**Activity:** Please retype the entries below word for word, passing over every picture.

**Source data:**
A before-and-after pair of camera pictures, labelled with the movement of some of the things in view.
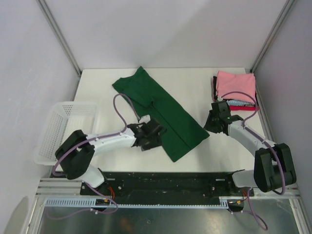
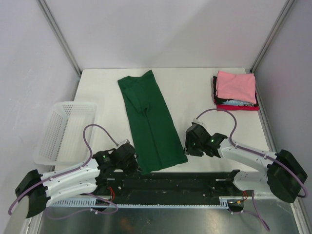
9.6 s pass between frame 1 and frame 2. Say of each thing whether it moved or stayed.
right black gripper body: moved
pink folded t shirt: stayed
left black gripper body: moved
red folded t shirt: stayed
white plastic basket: stayed

**Task answer:**
A before-and-after pair of camera pictures, labelled with the movement of some of the things in view.
9.6 s pass between frame 1 and frame 2. Say of each thing whether it moved or stayed.
right black gripper body: moved
pink folded t shirt: stayed
left black gripper body: moved
red folded t shirt: stayed
white plastic basket: stayed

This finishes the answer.